This is the mail archive of the
gcc-patches@gcc.gnu.org
mailing list for the GCC project.
Re: [PATCH] Optimiza aggregate a = b = c = {} (PR c/78408, take 2)
On Fri, 16 Dec 2016, Jakub Jelinek wrote:
> On Fri, Dec 16, 2016 at 01:50:54PM +0100, Richard Biener wrote:
> > > +static void
> > > +optimize_memcpy (gimple_stmt_iterator *gsip, tree dest, tree src, tree len)
> > > +{
> > > + gimple *stmt = gsi_stmt (*gsip);
> > > + if (gimple_has_volatile_ops (stmt)
> > > + || TREE_THIS_VOLATILE (dest)
> > > + || TREE_THIS_VOLATILE (src))
> >
> > The last two should be redundant and/or not necessary.
>
> I've been doing this if stmt is __builtin_memcpy and the actual
> objects are TREE_THIS_VOLATILE, then I wanted to punt.

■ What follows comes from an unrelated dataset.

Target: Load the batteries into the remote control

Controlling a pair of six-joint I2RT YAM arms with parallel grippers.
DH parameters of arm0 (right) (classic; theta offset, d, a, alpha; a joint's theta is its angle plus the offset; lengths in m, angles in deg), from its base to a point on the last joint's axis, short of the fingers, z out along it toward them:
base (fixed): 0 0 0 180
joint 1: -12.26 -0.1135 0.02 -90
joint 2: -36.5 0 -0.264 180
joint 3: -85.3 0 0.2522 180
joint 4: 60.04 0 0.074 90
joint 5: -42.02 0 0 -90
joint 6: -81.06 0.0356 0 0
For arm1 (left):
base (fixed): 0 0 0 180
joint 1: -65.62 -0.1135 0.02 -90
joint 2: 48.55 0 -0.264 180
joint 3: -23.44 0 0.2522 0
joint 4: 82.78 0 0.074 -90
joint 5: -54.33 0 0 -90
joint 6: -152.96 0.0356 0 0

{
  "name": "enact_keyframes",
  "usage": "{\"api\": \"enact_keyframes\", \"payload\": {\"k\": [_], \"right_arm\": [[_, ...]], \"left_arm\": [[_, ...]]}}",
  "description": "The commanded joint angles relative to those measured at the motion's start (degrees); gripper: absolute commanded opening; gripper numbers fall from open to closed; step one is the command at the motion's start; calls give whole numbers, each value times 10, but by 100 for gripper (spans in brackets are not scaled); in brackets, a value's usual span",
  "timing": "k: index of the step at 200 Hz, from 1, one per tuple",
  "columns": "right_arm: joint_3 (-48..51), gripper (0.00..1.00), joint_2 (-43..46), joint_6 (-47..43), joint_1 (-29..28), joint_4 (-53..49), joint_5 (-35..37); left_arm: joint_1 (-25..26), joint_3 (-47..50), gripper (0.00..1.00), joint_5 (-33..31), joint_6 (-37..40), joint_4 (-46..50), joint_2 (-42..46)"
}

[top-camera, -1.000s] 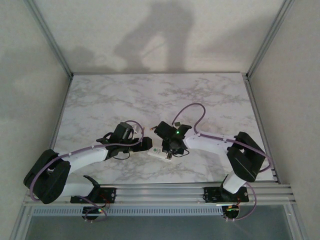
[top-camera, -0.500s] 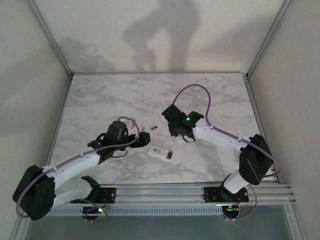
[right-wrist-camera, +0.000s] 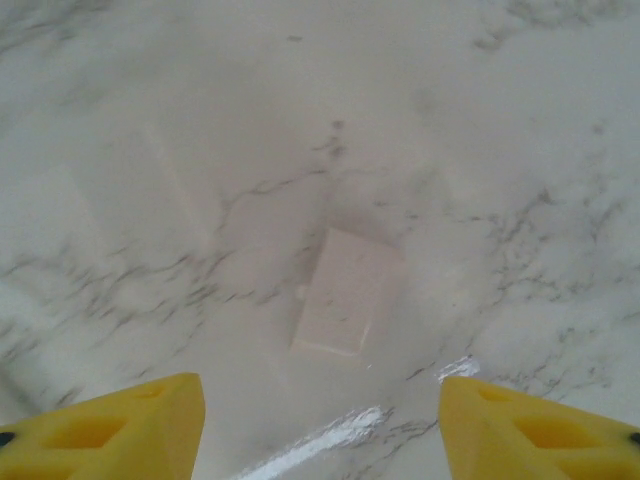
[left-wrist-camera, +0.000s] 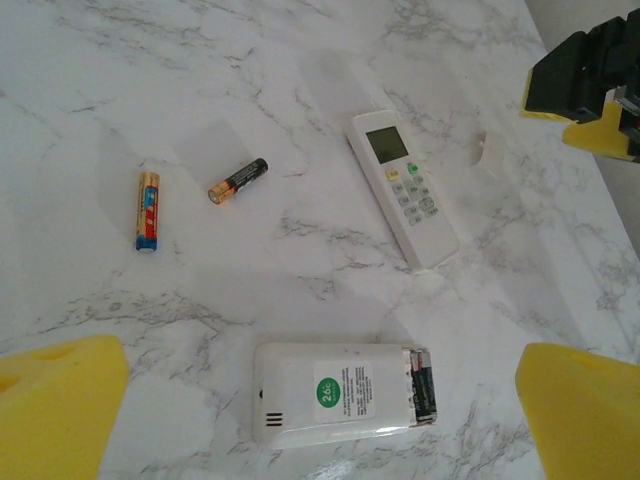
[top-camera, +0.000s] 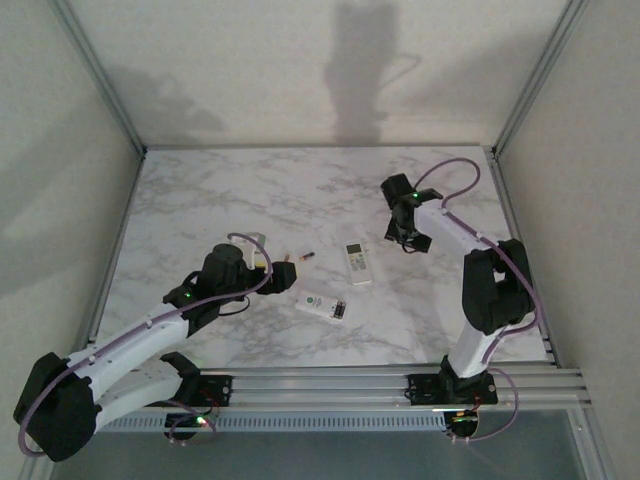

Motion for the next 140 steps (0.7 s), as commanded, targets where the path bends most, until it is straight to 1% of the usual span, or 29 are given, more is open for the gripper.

> But I guess if we never transform __builtin_memcpy into anything
> other than __builtin_memset, then it isn't a problem.
Yeah, and a memcpy of a volatile object isn't a volatile access anyway.
> > > + return;
> > > +
> > > + tree vuse = gimple_vuse (stmt);
> > > + if (vuse == NULL)
> > > + return;
> > > +
> > > + gimple *defstmt = SSA_NAME_DEF_STMT (vuse);
> > > + tree src2 = NULL_TREE, len2 = NULL_TREE;
> > > + HOST_WIDE_INT offset, offset2;
> > > + tree val = integer_zero_node;
> > > + if (gimple_store_p (defstmt)
> > > + && gimple_assign_single_p (defstmt)
> > > + && TREE_CODE (gimple_assign_rhs1 (defstmt)) == CONSTRUCTOR
> > > + && CONSTRUCTOR_NELTS (gimple_assign_rhs1 (defstmt)) == 0
> >
> > Should be always true for stores from constructors.
>
> Ok, can I just gcc_checking_assert verify it or is that not worth it?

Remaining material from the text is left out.